6. Considered the rival submissions made on both sides and perused the materials available on record.
7. The case of the appellant/complainant is that the respondent herein had borrowed Rs. 60,000/- from the appellant and issued Ex.P1 cheque dated 18.08.2002. When the cheque was presented for encashment, it was returned as "insufficient funds" vide Ex.P2 return memo. So the appellant had issued Ex.P3 statutory notice to the respondent, but the same was returned undelivered with an endorsement "party out of station not claimed". Therefore, the appellant preferred a private complaint against the accused under Section 138 of the Act.
8. Now this Court has to decide whether payment of entire cheque amount is abandoned criminal liability under Section 138 of the Act. It is admitted by both sides that during pendency of criminal case before the trial Court, the cheque amount of Rs. 60,000/- was paid by the accused by way of demand draft and the same was also accepted by the appellant.
9. It is seen that Ex.P3 statutory notice was sent to the correct address of the respondent/accused. Now it is appropriate to incorporate Section 27 of the General Clauses Act, which reads as follows:
27. Meaning of service by post. Where any (Central Act) or Regulation made after the commencement of this Act authorizes or requires any document to be served by post, whether the expression "serve" or either of the expressions "give" or "send" or any other expression is used, then, unless a different intention appears, the service shall be deemed to be effected by properly addressing, pre- paying and posting by registered post, a letter containing the document, and, unless the contrary is proved, to have been effected at the time at which the letter would be delivered in the ordinary course of post.
As per Section 27 of the General Clauses Act, notice sent to the correct address is deemed to be served, unless contrary is proved.
10. Admittedly, statutory notice was sent to the correct address of the respondent and it was returned undelivered as "party out of station not claimed". In such circumstances, I am of the view, notice is deemed to be served under Section 27 of the General Clauses Act and it is valid under Section 138(b) of the Act.
11. On perusal of the cross-examination of P.W.1/appellant, it reveals that he himself admitted that he has received the entire cheque amount of Rs. 60,000/- by way of demand draft.
12. According to the appellant/party-in-person, after filing of complaint and during pendency of the case, even if the cheque amount has been paid by the accused, she shall not exonerate from the criminal liability.

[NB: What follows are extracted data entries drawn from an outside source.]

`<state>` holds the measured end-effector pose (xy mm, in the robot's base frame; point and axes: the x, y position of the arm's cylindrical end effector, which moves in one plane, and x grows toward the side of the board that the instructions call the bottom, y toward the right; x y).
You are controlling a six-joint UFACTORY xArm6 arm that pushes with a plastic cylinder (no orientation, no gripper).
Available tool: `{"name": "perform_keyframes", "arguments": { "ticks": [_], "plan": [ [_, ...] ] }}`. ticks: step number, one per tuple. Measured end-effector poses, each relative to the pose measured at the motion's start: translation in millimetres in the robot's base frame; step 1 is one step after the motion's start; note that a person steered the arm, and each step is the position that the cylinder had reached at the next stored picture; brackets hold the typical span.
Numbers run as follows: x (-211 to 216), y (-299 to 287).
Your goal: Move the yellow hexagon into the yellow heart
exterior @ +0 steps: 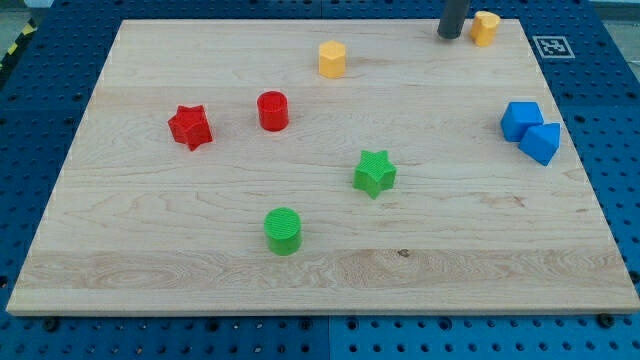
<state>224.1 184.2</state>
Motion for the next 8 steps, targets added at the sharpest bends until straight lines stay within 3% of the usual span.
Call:
{"name": "perform_keyframes", "arguments": {
  "ticks": [2,6,7,8],
  "plan": [
    [26,-7],
    [124,-131],
    [124,-189],
    [94,-220]
  ]
}}
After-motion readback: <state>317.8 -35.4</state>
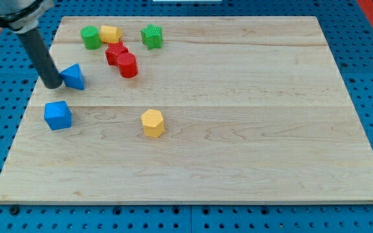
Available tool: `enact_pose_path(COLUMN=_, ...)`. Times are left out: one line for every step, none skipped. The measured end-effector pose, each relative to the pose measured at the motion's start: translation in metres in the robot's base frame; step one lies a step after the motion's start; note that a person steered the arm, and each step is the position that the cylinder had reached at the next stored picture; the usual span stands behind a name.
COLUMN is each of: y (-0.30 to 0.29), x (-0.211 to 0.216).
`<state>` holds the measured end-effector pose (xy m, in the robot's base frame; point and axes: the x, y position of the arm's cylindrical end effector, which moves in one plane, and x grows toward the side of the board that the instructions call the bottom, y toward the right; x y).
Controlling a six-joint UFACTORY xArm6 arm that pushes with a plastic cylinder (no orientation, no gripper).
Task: Move the blue cube towards the top right of the board
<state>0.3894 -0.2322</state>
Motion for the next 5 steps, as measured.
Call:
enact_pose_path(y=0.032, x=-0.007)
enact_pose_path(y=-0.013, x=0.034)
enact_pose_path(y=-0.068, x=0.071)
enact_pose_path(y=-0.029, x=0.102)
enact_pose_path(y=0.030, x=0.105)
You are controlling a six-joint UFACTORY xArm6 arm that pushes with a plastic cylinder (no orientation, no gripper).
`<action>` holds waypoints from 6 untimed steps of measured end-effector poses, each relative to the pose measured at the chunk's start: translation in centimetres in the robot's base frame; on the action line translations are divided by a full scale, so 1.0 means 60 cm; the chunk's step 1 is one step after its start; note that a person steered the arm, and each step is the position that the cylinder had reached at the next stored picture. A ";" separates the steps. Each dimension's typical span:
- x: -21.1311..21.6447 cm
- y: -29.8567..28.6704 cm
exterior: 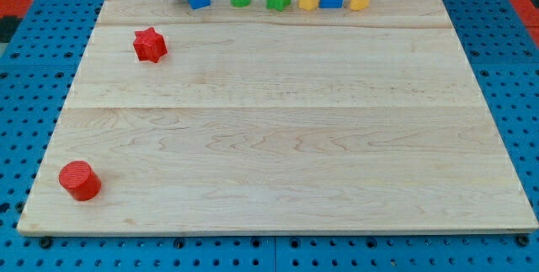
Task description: Move red star left a bit
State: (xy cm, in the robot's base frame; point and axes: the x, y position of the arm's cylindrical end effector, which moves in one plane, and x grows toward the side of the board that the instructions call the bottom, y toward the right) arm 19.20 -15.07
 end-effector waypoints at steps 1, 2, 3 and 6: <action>0.000 0.024; 0.063 0.020; 0.117 0.134; 0.236 -0.064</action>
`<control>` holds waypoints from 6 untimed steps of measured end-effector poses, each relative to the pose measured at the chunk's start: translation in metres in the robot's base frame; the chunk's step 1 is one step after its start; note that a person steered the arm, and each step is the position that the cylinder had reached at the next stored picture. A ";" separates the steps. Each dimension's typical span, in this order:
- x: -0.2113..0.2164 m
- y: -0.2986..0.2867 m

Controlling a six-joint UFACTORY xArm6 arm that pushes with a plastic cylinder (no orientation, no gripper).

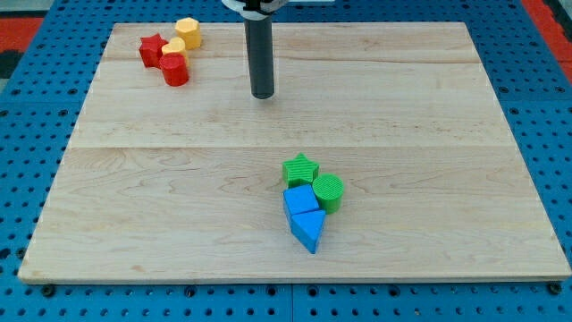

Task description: Move the yellow hexagon close to the group of blocks

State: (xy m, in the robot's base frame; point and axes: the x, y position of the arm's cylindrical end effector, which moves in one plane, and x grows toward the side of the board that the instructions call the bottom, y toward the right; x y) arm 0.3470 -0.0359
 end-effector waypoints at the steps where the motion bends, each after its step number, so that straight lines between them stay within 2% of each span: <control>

13. As per the dictum of the Apex Court, unless the judgment of acquittal passed by the trial Court is perverse, this Court cannot interfere with the findings of the trial Court. Further, as per the dictum of the Apex Court, if two views are possible, the view favouring the accused must be taken into consideration.
14. Considering the facts and circumstances of the case along with the dictum laid down by the Apex Court, I am of the considered opinion, since the respondent/accused has paid entire cheque amount during pendency of the case before the trial Court, the trial Court on considering the said aspect acquitted the accused. In my view, there is no perversity in the judgment of acquittal passed by the trial Court. Therefore, the judgment of acquittal passed by the trial Court is hereby confirmed.
15. In fine, this Criminal Appeal is dismissed by confirming the judgment of acquittal dated 08.09.2010 in C.C.No. 6789 of 2002 on the file of the learned VIII Metropolitan Magistrate, George Town, Chennai.